- _Brief_:
Hand back the entries below exactly.

┌─ Given data

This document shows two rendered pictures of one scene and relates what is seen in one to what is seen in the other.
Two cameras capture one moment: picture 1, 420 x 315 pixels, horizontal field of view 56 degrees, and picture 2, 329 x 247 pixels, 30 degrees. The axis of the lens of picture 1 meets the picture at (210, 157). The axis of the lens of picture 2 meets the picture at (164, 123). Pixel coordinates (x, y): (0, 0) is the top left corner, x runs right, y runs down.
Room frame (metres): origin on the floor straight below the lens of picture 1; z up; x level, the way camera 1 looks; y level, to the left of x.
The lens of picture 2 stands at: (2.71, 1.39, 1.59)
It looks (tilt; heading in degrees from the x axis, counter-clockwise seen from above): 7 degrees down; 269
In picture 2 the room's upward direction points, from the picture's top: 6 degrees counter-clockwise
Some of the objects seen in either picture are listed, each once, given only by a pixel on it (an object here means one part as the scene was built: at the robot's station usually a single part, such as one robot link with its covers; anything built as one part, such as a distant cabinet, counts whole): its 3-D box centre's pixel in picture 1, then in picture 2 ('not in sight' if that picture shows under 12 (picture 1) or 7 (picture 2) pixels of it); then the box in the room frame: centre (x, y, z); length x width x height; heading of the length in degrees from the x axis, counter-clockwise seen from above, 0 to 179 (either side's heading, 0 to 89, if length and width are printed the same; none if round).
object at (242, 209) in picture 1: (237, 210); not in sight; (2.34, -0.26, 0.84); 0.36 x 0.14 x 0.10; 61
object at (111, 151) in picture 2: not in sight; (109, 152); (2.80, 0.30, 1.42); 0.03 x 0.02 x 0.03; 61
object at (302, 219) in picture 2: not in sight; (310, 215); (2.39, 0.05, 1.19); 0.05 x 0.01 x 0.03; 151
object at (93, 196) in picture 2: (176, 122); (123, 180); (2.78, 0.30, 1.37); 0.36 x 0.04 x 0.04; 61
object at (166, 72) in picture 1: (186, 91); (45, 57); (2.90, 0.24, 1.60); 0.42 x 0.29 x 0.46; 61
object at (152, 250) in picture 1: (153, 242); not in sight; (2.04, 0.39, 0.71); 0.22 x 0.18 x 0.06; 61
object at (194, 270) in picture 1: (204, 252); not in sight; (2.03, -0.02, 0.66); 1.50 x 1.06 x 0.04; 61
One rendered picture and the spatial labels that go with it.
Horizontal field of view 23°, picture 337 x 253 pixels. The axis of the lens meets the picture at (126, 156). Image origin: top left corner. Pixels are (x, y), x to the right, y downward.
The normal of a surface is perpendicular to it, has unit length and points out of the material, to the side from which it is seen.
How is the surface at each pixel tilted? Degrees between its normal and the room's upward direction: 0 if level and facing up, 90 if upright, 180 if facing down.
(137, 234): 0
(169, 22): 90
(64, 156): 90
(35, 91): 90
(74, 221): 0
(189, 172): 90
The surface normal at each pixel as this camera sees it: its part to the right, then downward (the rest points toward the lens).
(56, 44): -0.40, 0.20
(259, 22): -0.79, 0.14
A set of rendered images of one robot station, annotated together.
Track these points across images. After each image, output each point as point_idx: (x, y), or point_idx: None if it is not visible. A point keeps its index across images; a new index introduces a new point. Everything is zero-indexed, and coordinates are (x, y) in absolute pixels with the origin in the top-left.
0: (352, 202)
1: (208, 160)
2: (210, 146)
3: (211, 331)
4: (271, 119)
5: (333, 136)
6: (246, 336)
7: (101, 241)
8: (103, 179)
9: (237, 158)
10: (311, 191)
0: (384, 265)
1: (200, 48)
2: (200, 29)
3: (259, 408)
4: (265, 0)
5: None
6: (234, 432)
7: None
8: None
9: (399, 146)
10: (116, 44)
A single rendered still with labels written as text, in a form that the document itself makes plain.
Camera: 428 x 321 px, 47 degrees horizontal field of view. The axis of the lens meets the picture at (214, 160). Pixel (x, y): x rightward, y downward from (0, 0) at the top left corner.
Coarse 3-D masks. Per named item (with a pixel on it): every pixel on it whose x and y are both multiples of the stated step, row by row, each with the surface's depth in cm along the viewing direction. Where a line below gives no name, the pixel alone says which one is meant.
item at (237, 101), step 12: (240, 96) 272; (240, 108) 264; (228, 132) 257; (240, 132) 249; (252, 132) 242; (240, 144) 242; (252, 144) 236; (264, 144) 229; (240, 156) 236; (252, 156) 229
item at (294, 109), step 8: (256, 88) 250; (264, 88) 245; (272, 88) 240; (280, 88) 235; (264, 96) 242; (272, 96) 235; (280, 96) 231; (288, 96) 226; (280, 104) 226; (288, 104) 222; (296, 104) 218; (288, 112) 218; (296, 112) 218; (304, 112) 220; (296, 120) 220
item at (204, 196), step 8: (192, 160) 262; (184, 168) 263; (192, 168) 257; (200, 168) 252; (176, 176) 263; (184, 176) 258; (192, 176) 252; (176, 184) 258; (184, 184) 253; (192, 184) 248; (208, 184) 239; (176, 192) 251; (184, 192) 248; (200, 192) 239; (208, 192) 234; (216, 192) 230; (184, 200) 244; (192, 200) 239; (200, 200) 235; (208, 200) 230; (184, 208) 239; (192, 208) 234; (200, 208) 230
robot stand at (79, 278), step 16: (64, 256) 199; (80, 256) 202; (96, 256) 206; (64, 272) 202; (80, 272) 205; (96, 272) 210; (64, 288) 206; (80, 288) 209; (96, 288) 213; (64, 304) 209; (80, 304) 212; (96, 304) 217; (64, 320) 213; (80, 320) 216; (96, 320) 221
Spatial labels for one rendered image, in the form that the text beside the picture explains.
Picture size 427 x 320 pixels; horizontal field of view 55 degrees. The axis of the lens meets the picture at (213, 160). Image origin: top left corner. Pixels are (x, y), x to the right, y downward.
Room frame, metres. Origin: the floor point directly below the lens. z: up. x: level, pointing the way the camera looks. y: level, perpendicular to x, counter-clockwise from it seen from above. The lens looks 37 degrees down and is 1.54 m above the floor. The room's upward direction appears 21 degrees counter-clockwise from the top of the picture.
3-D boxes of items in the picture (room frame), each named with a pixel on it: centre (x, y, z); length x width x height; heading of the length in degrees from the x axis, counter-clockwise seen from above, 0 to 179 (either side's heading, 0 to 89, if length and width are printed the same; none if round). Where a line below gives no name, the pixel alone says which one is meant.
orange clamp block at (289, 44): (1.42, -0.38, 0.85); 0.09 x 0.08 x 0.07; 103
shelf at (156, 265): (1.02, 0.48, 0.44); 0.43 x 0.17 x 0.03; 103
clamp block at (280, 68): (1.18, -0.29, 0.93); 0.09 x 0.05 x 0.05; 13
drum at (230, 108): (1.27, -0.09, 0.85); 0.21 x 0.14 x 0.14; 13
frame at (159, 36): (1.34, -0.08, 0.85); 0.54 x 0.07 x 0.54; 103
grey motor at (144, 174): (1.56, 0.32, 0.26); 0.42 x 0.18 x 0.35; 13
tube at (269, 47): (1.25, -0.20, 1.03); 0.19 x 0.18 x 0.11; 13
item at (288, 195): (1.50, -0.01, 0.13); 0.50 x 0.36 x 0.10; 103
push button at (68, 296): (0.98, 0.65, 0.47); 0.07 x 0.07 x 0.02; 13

└─

- _Written response_:
This document shows two rendered pictures of one scene and relates what is seen in one to what is seen in the other.
Two cameras capture one moment: picture 1, 420 x 315 pixels, horizontal field of view 56 degrees, and picture 2, 329 x 247 pixels, 30 degrees. The axis of the lens of picture 1 meets the picture at (210, 157). The axis of the lens of picture 2 meets the picture at (164, 123). Pixel coordinates (x, y): (0, 0) is the top left corner, x runs right, y runs down.
Room frame (metres): origin on the floor straight below the lens of picture 1; z up; x level, the way camera 1 looks; y level, to the left of x.
The lens of picture 2 stands at: (2.71, 1.39, 1.59)
It looks (tilt; heading in degrees from the x axis, counter-clockwise seen from above): 7 degrees down; 269
In picture 2 the room's upward direction points, from the picture's top: 6 degrees counter-clockwise
Some of the objects seen in either picture are listed, each once, given only by a pixel on it (an object here means one part as the scene was built: at the robot's station usually a single part, such as one robot link with its covers; anything built as one part, such as a distant cabinet, counts whole): its 3-D box centre's pixel in picture 1, then in picture 2 ('not in sight' if that picture shows under 12 (picture 1) or 7 (picture 2) pixels of it); then the box in the room frame: centre (x, y, z); length x width x height; heading of the length in degrees from the x axis, counter-clockwise seen from above, 0 to 179 (either side's heading, 0 to 89, if length and width are printed the same; none if round).
object at (242, 209) in picture 1: (237, 210); not in sight; (2.34, -0.26, 0.84); 0.36 x 0.14 x 0.10; 61
object at (111, 151) in picture 2: not in sight; (109, 152); (2.80, 0.30, 1.42); 0.03 x 0.02 x 0.03; 61
object at (302, 219) in picture 2: not in sight; (310, 215); (2.39, 0.05, 1.19); 0.05 x 0.01 x 0.03; 151
object at (93, 196) in picture 2: (176, 122); (123, 180); (2.78, 0.30, 1.37); 0.36 x 0.04 x 0.04; 61
object at (166, 72) in picture 1: (186, 91); (45, 57); (2.90, 0.24, 1.60); 0.42 x 0.29 x 0.46; 61
object at (152, 250) in picture 1: (153, 242); not in sight; (2.04, 0.39, 0.71); 0.22 x 0.18 x 0.06; 61
object at (194, 270) in picture 1: (204, 252); not in sight; (2.03, -0.02, 0.66); 1.50 x 1.06 x 0.04; 61
One rendered picture and the spatial labels that go with it.
Horizontal field of view 23°, picture 337 x 253 pixels. The axis of the lens meets the picture at (126, 156). Image origin: top left corner. Pixels are (x, y), x to the right, y downward.
The normal of a surface is perpendicular to it, has unit length and points out of the material, to the side from which it is seen.
How is the surface at each pixel tilted? Degrees between its normal and the room's upward direction: 0 if level and facing up, 90 if upright, 180 if facing down.
(137, 234): 0
(169, 22): 90
(64, 156): 90
(35, 91): 90
(74, 221): 0
(189, 172): 90
The surface normal at each pixel as this camera sees it: its part to the right, then downward (the rest points toward the lens).
(56, 44): -0.40, 0.20
(259, 22): -0.79, 0.14
A set of rendered images of one robot station, annotated together.
Track these points across images. After each image, output each point as point_idx: (x, y), or point_idx: None if it is not visible. A point keeps its index across images; a new index introduces a new point. Everything is zero-indexed, and coordinates are (x, y) in absolute pixels with the origin in the top-left.
0: (352, 202)
1: (208, 160)
2: (210, 146)
3: (211, 331)
4: (271, 119)
5: (333, 136)
6: (246, 336)
7: (101, 241)
8: (103, 179)
9: (237, 158)
10: (311, 191)
0: (384, 265)
1: (200, 48)
2: (200, 29)
3: (259, 408)
4: (265, 0)
5: None
6: (234, 432)
7: None
8: None
9: (399, 146)
10: (116, 44)
A single rendered still with labels written as text, in a form that the document itself makes plain.
Camera: 428 x 321 px, 47 degrees horizontal field of view. The axis of the lens meets the picture at (214, 160). Pixel (x, y): x rightward, y downward from (0, 0) at the top left corner.
Coarse 3-D masks. Per named item (with a pixel on it): every pixel on it whose x and y are both multiples of the stated step, row by row, each with the surface's depth in cm along the viewing direction. Where a line below gives no name, the pixel alone says which one is meant.
item at (237, 101), step 12: (240, 96) 272; (240, 108) 264; (228, 132) 257; (240, 132) 249; (252, 132) 242; (240, 144) 242; (252, 144) 236; (264, 144) 229; (240, 156) 236; (252, 156) 229
item at (294, 109), step 8: (256, 88) 250; (264, 88) 245; (272, 88) 240; (280, 88) 235; (264, 96) 242; (272, 96) 235; (280, 96) 231; (288, 96) 226; (280, 104) 226; (288, 104) 222; (296, 104) 218; (288, 112) 218; (296, 112) 218; (304, 112) 220; (296, 120) 220
item at (204, 196), step 8: (192, 160) 262; (184, 168) 263; (192, 168) 257; (200, 168) 252; (176, 176) 263; (184, 176) 258; (192, 176) 252; (176, 184) 258; (184, 184) 253; (192, 184) 248; (208, 184) 239; (176, 192) 251; (184, 192) 248; (200, 192) 239; (208, 192) 234; (216, 192) 230; (184, 200) 244; (192, 200) 239; (200, 200) 235; (208, 200) 230; (184, 208) 239; (192, 208) 234; (200, 208) 230
robot stand at (79, 278), step 16: (64, 256) 199; (80, 256) 202; (96, 256) 206; (64, 272) 202; (80, 272) 205; (96, 272) 210; (64, 288) 206; (80, 288) 209; (96, 288) 213; (64, 304) 209; (80, 304) 212; (96, 304) 217; (64, 320) 213; (80, 320) 216; (96, 320) 221
Spatial labels for one rendered image, in the form that the text beside the picture explains.
Picture size 427 x 320 pixels; horizontal field of view 55 degrees. The axis of the lens meets the picture at (213, 160). Image origin: top left corner. Pixels are (x, y), x to the right, y downward.
Room frame, metres. Origin: the floor point directly below the lens. z: up. x: level, pointing the way the camera looks. y: level, perpendicular to x, counter-clockwise from it seen from above. The lens looks 37 degrees down and is 1.54 m above the floor. The room's upward direction appears 21 degrees counter-clockwise from the top of the picture.
3-D boxes of items in the picture (room frame), each named with a pixel on it: centre (x, y, z); length x width x height; heading of the length in degrees from the x axis, counter-clockwise seen from above, 0 to 179 (either side's heading, 0 to 89, if length and width are printed the same; none if round). Where a line below gives no name, the pixel alone says which one is meant.
orange clamp block at (289, 44): (1.42, -0.38, 0.85); 0.09 x 0.08 x 0.07; 103
shelf at (156, 265): (1.02, 0.48, 0.44); 0.43 x 0.17 x 0.03; 103
clamp block at (280, 68): (1.18, -0.29, 0.93); 0.09 x 0.05 x 0.05; 13
drum at (230, 108): (1.27, -0.09, 0.85); 0.21 x 0.14 x 0.14; 13
frame at (159, 36): (1.34, -0.08, 0.85); 0.54 x 0.07 x 0.54; 103
grey motor at (144, 174): (1.56, 0.32, 0.26); 0.42 x 0.18 x 0.35; 13
tube at (269, 47): (1.25, -0.20, 1.03); 0.19 x 0.18 x 0.11; 13
item at (288, 195): (1.50, -0.01, 0.13); 0.50 x 0.36 x 0.10; 103
push button at (68, 296): (0.98, 0.65, 0.47); 0.07 x 0.07 x 0.02; 13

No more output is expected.